Quels conseils avez-vous à donner aux entrepreneurs aujourd'hui ?
M. V : Pour ceux qui se sont déjà lancés ou qui l'avaient en tête, il faut oublier. À moins que ce soit un business dans la santé ou autre… On est dans une période où tout va changer en termes d'entrepreneuriat. Les grosses entreprises et les grands groupes ont les reins assez solides pour se réinventer, mais les petites entreprises sont la part la plus fragile de l'économie. Il faut être à l'écoute des opportunités, comme si on n'avait rien créé. Il faut être encore plus agile que ce qu'on nous demande d'habitude.

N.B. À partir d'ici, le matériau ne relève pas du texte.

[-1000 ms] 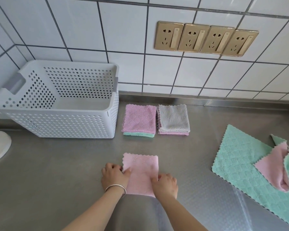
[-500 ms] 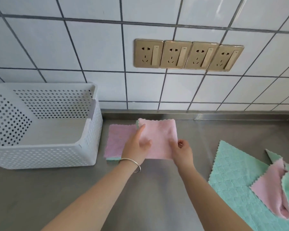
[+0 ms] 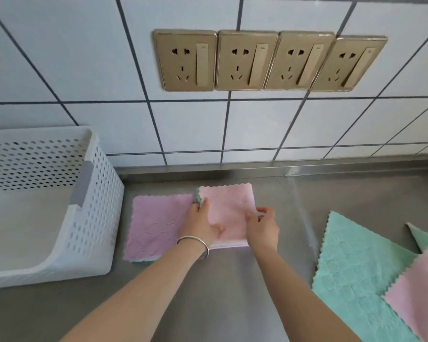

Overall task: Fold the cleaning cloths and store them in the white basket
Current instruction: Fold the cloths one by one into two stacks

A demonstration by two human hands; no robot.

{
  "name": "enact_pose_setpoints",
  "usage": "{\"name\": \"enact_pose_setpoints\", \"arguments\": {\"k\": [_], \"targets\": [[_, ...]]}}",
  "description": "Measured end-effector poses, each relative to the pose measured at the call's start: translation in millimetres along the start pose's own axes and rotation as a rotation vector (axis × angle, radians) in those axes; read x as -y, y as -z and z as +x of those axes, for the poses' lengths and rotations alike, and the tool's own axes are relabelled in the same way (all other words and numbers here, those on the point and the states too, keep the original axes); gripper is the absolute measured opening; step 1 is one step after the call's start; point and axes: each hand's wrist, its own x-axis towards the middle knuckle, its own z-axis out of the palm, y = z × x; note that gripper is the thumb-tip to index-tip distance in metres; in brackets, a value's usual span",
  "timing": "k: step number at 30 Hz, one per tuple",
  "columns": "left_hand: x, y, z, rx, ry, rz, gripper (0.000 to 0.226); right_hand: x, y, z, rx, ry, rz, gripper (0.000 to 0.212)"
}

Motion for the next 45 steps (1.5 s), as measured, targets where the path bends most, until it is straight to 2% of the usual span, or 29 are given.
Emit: {"name": "enact_pose_setpoints", "arguments": {"k": [5,6,8,10,12,13,16,19,23,25,27,30,34,38,40,42,45], "targets": [[0,-5,-3,0.015,-0.015,-0.004,0.082,-6,-5,-1,-0.047,0.059,-0.147,0.036],[0,-6,-6,-0.004,-0.037,0.039,0.083,-8,-5,-1,-0.095,0.143,-0.212,0.037],[0,-7,-10,-0.154,-0.141,0.241,0.086,-13,-6,5,-0.201,0.465,-0.468,0.04],[-1,-7,-12,-0.287,-0.241,0.477,0.089,-16,-6,15,-0.204,0.77,-0.764,0.049],[3,-9,-9,-0.217,-0.273,0.632,0.085,-15,-4,25,-0.109,0.969,-0.935,0.044],[6,-10,-7,-0.159,-0.254,0.677,0.083,-16,-3,30,-0.063,1.006,-0.98,0.044],[14,-13,-5,-0.072,-0.2,0.736,0.08,-23,-2,37,0.095,0.906,-1.081,0.053],[17,-16,-4,-0.041,-0.194,0.758,0.079,-24,-2,39,0.163,0.814,-1.065,0.06],[13,-8,4,0.005,-0.183,0.781,0.079,-17,-2,43,0.299,0.789,-1.06,0.079],[4,1,1,-0.02,-0.182,0.737,0.079,-10,2,38,0.29,0.796,-1.022,0.07],[-9,9,-8,-0.115,-0.226,0.66,0.076,-6,17,25,0.128,0.819,-0.87,0.058],[-38,2,-29,-0.245,-0.417,0.592,0.069,-33,58,2,-0.182,0.791,-0.546,0.045],[-89,-51,-69,-0.236,-0.708,0.626,0.058,-120,138,-30,-0.399,0.554,-0.457,0.035],[-139,-113,-107,-0.036,-0.906,0.57,0.052,-192,216,-43,-0.554,0.34,-0.544,0.042],[-163,-145,-121,0.133,-0.945,0.562,0.051,-210,247,-41,-0.609,0.289,-0.59,0.035],[-186,-176,-131,0.222,-0.961,0.556,0.052,-219,275,-32,-0.646,0.268,-0.636,0.032],[-215,-212,-140,0.285,-0.935,0.48,0.052,-217,304,-15,-0.568,0.29,-0.758,0.042]]}}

Le pire dans cette situation, ce serait d'essayer de gagner de l'argent tout de suite. Il vaut mieux essayer de créer de la valeur, c'est-à-dire apporter quelque chose de différent des autres ou en complément. L'avantage d'une crise, c'est qu'il y a beaucoup d'opportunités qui se développent. Parfois, on ne les voit pas de suite mais il y a surement beaucoup de métiers qui n'existaient pas avant ou qui étaient un peu à la marge qui vont se développer (dans le digital mais pas que). Tous ces domaines-là font qu'il faut peut-être oublier son projet en cours et s'adapter très vite. C'est ce qui est passionnant, encore plus qu'hier, dans le fait de créer une entreprise. C'est stimulant.

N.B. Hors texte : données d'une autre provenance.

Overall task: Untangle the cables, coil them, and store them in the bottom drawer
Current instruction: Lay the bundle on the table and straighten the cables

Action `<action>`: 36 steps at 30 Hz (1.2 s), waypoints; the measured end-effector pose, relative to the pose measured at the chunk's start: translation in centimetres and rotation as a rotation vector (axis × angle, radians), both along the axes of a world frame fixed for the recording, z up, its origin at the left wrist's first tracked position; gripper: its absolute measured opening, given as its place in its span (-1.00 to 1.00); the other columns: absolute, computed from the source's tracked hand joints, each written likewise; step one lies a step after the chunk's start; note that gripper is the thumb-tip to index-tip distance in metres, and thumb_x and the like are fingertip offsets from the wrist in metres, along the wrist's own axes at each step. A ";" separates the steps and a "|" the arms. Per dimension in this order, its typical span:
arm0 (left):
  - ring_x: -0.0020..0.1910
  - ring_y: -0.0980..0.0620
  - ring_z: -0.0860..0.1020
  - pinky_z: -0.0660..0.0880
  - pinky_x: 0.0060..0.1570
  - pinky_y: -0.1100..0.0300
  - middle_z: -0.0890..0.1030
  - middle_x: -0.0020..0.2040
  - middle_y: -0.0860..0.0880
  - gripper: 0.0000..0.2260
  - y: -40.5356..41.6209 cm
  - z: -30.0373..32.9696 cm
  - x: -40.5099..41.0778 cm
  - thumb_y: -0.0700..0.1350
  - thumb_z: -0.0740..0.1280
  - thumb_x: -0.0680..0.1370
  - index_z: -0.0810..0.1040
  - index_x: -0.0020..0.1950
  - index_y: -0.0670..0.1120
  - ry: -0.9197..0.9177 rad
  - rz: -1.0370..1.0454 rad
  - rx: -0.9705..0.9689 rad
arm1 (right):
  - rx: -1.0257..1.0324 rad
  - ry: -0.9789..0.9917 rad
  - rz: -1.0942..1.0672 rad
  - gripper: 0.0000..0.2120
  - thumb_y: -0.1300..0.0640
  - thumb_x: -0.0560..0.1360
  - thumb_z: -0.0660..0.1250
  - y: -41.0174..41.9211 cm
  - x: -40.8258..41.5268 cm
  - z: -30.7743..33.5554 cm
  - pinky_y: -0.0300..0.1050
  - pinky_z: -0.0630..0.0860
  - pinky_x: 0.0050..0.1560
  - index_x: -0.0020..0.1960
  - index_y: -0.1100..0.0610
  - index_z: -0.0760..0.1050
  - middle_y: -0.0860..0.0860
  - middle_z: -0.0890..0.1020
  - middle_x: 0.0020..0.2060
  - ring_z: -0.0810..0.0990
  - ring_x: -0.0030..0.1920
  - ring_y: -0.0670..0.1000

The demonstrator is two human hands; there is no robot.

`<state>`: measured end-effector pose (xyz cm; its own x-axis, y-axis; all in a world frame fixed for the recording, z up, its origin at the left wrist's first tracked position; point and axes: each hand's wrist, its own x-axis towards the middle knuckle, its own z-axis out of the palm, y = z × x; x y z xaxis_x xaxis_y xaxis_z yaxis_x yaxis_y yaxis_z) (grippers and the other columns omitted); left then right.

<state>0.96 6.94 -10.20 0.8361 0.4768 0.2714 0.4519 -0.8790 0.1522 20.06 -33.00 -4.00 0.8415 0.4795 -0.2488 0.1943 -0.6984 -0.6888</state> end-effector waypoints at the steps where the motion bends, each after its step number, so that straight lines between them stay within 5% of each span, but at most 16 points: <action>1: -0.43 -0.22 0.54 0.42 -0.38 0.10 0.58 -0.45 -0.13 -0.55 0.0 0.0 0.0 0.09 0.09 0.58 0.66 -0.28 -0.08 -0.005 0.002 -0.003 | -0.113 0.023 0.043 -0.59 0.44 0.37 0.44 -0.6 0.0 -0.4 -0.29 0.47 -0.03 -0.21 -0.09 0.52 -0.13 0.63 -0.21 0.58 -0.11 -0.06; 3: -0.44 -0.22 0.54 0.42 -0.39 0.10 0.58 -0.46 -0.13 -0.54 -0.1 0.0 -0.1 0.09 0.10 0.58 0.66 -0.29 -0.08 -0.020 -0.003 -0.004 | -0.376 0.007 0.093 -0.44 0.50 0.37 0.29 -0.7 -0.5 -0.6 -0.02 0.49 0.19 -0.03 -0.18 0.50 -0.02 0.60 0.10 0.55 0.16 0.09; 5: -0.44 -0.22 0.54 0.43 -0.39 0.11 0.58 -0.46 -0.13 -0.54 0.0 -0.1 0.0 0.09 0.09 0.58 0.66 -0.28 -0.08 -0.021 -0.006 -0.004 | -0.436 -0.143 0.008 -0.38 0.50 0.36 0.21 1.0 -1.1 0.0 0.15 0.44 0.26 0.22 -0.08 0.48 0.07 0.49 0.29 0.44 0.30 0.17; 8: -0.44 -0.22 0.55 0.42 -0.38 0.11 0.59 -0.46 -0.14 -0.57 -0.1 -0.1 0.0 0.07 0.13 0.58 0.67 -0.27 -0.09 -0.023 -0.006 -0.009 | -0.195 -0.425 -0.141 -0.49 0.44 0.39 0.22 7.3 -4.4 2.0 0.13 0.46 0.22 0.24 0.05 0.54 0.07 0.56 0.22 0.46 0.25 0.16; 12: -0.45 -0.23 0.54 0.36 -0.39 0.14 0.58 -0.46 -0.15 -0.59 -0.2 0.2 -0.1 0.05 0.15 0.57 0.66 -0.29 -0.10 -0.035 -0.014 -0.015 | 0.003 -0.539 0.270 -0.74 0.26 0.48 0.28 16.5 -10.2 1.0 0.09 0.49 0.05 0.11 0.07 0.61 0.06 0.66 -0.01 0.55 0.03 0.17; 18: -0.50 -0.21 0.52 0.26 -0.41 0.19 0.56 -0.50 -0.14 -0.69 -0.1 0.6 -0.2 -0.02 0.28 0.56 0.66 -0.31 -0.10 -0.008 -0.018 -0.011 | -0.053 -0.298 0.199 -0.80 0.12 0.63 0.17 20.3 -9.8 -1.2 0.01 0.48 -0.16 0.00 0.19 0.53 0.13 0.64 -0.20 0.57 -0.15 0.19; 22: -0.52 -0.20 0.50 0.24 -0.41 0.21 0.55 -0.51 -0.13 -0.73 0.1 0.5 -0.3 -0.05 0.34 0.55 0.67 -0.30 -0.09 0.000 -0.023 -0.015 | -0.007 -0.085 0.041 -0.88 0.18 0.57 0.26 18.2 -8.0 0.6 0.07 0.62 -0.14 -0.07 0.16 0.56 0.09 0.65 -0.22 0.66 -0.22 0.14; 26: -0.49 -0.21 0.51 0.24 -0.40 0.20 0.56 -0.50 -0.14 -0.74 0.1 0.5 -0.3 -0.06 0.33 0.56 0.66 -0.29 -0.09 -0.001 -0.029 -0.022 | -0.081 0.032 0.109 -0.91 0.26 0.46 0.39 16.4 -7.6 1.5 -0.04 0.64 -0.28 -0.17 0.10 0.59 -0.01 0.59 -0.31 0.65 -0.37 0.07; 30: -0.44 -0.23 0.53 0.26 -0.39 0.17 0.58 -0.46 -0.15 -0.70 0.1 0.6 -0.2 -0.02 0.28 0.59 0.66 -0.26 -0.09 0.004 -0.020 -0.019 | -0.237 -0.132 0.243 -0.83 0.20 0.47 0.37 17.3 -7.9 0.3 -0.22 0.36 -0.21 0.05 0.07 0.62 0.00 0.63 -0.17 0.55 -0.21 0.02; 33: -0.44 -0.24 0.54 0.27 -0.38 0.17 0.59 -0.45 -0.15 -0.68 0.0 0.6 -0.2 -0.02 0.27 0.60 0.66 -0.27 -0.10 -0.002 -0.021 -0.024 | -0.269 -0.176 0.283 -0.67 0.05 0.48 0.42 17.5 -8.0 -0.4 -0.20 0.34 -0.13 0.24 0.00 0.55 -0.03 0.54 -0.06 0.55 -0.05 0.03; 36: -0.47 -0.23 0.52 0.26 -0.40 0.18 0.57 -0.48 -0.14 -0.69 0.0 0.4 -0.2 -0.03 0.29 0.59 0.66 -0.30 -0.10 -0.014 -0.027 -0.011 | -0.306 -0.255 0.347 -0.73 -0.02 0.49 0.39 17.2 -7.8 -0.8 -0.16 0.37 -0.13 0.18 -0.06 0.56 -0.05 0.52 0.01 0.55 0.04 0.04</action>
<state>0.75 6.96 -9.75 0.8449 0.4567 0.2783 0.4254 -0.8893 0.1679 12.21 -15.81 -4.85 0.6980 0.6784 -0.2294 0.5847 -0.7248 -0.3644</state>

Avez-vous des pistes pour vous lancer dans un nouveau projet?
M. V : En tant qu'investisseur, des gens m'écrivent déjà avec des idées projets à distance, avec confinement, et d'autres dans la santé. On sent qu'il y a une tendance dans ces domaines-là qui est en train de se former. J'ai investi dans des boîtes qui fonctionnent bien, dans ces domaines dans lesquels je crois depuis longtemps. Tout n'est pas noir heureusement.

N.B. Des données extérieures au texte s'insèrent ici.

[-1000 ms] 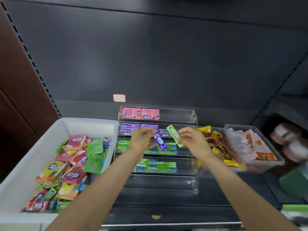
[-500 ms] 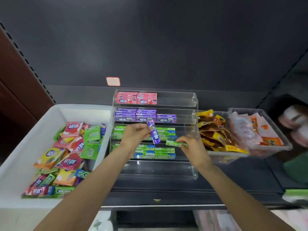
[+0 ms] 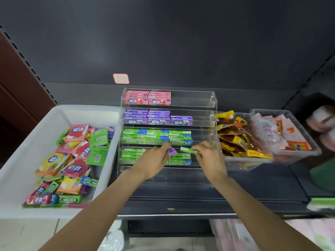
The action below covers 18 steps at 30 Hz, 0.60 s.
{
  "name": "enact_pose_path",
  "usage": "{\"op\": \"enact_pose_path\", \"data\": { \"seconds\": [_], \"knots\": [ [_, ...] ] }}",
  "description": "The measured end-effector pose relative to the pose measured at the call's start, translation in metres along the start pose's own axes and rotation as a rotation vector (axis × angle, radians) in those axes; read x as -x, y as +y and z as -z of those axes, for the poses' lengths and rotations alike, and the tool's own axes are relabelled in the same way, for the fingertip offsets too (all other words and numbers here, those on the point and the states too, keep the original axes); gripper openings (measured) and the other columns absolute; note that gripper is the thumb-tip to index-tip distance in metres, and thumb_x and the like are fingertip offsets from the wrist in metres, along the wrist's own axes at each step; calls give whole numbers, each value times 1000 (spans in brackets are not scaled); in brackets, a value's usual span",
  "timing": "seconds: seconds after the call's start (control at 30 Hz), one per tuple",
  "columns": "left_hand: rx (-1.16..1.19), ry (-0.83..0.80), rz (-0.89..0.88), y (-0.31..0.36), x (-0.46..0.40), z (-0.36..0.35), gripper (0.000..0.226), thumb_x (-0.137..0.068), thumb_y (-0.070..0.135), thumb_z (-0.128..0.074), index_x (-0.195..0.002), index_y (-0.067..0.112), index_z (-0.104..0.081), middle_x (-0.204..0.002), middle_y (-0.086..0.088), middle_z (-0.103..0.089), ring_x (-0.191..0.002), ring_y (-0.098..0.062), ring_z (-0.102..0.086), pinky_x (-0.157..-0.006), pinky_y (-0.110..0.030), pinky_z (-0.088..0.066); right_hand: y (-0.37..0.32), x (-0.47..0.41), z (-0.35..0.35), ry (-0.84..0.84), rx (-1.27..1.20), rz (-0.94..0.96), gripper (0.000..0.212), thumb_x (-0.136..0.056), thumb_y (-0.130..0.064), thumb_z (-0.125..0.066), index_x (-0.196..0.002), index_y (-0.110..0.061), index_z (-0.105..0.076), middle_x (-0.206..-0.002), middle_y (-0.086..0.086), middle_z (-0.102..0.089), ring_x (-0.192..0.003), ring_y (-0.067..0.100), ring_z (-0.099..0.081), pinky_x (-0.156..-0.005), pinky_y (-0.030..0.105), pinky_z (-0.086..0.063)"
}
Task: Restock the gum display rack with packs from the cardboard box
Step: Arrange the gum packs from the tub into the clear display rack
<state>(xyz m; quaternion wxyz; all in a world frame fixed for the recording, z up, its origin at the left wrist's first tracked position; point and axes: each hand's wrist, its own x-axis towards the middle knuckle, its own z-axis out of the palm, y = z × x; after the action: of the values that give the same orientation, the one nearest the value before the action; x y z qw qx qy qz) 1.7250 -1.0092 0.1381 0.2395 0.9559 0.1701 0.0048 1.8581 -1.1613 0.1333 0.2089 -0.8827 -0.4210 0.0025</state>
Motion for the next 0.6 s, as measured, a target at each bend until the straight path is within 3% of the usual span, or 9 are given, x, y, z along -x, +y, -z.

J'ai déjà beaucoup de choses à gérer pour l'instant et tant mieux, car c'est pour cela que je suis entrepreneur ; c'est pour faire des paris sur l'avenir. Alors, je ne pariais pas qu'il y aurait une crise de cette ampleur là, mais en général, je parie toujours sur des tendances de fond et des besoins qui vont arriver.